-- GIVEN RECORDS follows --
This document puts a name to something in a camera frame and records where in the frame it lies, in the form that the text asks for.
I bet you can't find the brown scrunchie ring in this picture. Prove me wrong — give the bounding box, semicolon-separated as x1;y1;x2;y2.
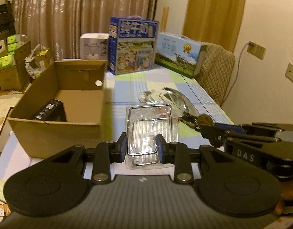
195;113;215;131

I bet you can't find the clear plastic packaged rack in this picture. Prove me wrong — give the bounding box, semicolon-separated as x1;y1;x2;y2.
125;101;178;170

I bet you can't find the person right hand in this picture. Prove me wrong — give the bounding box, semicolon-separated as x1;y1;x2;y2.
274;180;293;216

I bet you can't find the silver foil bag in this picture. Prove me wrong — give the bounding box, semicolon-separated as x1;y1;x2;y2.
163;87;200;124

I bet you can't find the checkered bed sheet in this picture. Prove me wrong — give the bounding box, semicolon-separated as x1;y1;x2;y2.
0;59;236;196

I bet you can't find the brown quilted chair cover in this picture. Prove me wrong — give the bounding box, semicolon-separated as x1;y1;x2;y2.
194;43;236;106

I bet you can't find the open cardboard box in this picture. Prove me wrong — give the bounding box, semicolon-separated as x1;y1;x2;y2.
8;60;107;159

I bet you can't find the white power adapter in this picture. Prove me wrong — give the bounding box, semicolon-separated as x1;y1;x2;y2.
138;89;166;103

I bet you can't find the black rectangular box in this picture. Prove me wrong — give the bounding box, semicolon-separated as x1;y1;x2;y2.
30;99;67;122

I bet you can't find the light blue milk carton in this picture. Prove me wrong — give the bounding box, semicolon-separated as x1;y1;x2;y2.
155;33;207;78

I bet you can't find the dark tray box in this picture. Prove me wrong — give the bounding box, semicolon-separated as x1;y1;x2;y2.
0;106;14;156

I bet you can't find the small white product box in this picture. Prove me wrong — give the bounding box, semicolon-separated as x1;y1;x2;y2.
79;33;109;60

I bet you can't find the crumpled bag of items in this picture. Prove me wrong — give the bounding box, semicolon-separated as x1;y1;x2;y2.
25;44;54;80

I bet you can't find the dark blue milk carton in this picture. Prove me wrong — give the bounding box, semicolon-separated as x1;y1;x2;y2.
108;17;159;76

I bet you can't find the orange door curtain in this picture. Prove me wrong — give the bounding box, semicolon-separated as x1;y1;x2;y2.
182;0;245;52

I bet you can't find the cardboard box with green packs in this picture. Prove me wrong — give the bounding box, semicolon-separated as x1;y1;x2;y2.
0;34;31;92

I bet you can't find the brown window curtain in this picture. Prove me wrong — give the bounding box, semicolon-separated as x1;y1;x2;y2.
12;0;156;60

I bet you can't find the beige wall socket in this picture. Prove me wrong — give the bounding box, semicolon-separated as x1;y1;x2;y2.
285;63;293;83

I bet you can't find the wall socket with plug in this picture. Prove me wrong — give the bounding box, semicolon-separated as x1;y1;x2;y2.
247;41;257;55

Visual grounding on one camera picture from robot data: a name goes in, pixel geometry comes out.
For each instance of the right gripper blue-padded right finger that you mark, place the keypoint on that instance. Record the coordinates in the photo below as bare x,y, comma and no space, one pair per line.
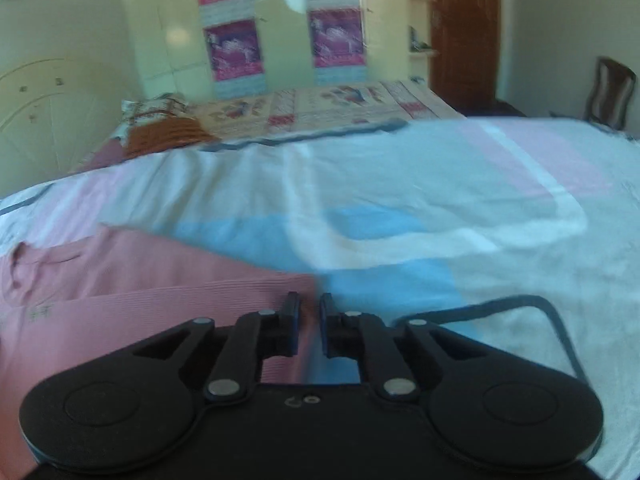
-- GIVEN RECORDS concluded --
→ **PROBLEM TO SOLVE**:
Your copy should be the entries retyped exactly, with no images in it.

→ **OUTPUT FOR THIS TASK**:
This document puts a name to something in a camera frame and records where in the frame it lies, in the form that the text asks for.
I bet you can't find the brown scrunchie ring in this picture. Prove me wrong — give the bounding box, semicolon-separated as x1;y1;x2;y2.
195;113;215;131

I bet you can't find the clear plastic packaged rack in this picture. Prove me wrong — give the bounding box, semicolon-separated as x1;y1;x2;y2.
125;101;178;170

I bet you can't find the person right hand in this picture. Prove me wrong — give the bounding box, semicolon-separated as x1;y1;x2;y2.
274;180;293;216

I bet you can't find the silver foil bag in this picture. Prove me wrong — give the bounding box, semicolon-separated as x1;y1;x2;y2.
163;87;200;124

I bet you can't find the checkered bed sheet in this picture. Prove me wrong — give the bounding box, semicolon-separated as x1;y1;x2;y2.
0;59;236;196

I bet you can't find the brown quilted chair cover in this picture. Prove me wrong — give the bounding box, semicolon-separated as x1;y1;x2;y2.
194;43;236;106

I bet you can't find the open cardboard box in this picture. Prove me wrong — give the bounding box, semicolon-separated as x1;y1;x2;y2.
8;60;107;159

I bet you can't find the white power adapter in this picture. Prove me wrong — give the bounding box, semicolon-separated as x1;y1;x2;y2.
138;89;166;103

I bet you can't find the black rectangular box in this picture. Prove me wrong — give the bounding box, semicolon-separated as x1;y1;x2;y2.
30;99;67;122

I bet you can't find the light blue milk carton in this picture. Prove me wrong — give the bounding box, semicolon-separated as x1;y1;x2;y2.
155;33;207;78

I bet you can't find the dark tray box in this picture. Prove me wrong — give the bounding box, semicolon-separated as x1;y1;x2;y2.
0;106;14;156

I bet you can't find the small white product box in this picture. Prove me wrong — give the bounding box, semicolon-separated as x1;y1;x2;y2.
79;33;109;60

I bet you can't find the crumpled bag of items in this picture. Prove me wrong — give the bounding box, semicolon-separated as x1;y1;x2;y2.
25;44;54;80

I bet you can't find the dark blue milk carton in this picture. Prove me wrong — give the bounding box, semicolon-separated as x1;y1;x2;y2.
108;17;159;76

I bet you can't find the orange door curtain in this picture. Prove me wrong — give the bounding box, semicolon-separated as x1;y1;x2;y2.
182;0;245;52

I bet you can't find the cardboard box with green packs in this picture. Prove me wrong — give the bounding box, semicolon-separated as x1;y1;x2;y2.
0;34;31;92

I bet you can't find the brown window curtain in this picture. Prove me wrong — give the bounding box, semicolon-separated as x1;y1;x2;y2.
12;0;156;60

I bet you can't find the beige wall socket in this picture. Prove me wrong — give the bounding box, semicolon-separated as x1;y1;x2;y2.
285;63;293;83

I bet you can't find the wall socket with plug in this picture. Prove me wrong — give the bounding box, semicolon-separated as x1;y1;x2;y2.
247;41;257;55

Visual grounding on one camera picture from robot data: a name goes in, pixel geometry comes out.
For each instance of the right gripper blue-padded right finger that you mark, place the keypoint on that instance. Record the coordinates in the photo below as bare x,y, comma and no space, one pair per line.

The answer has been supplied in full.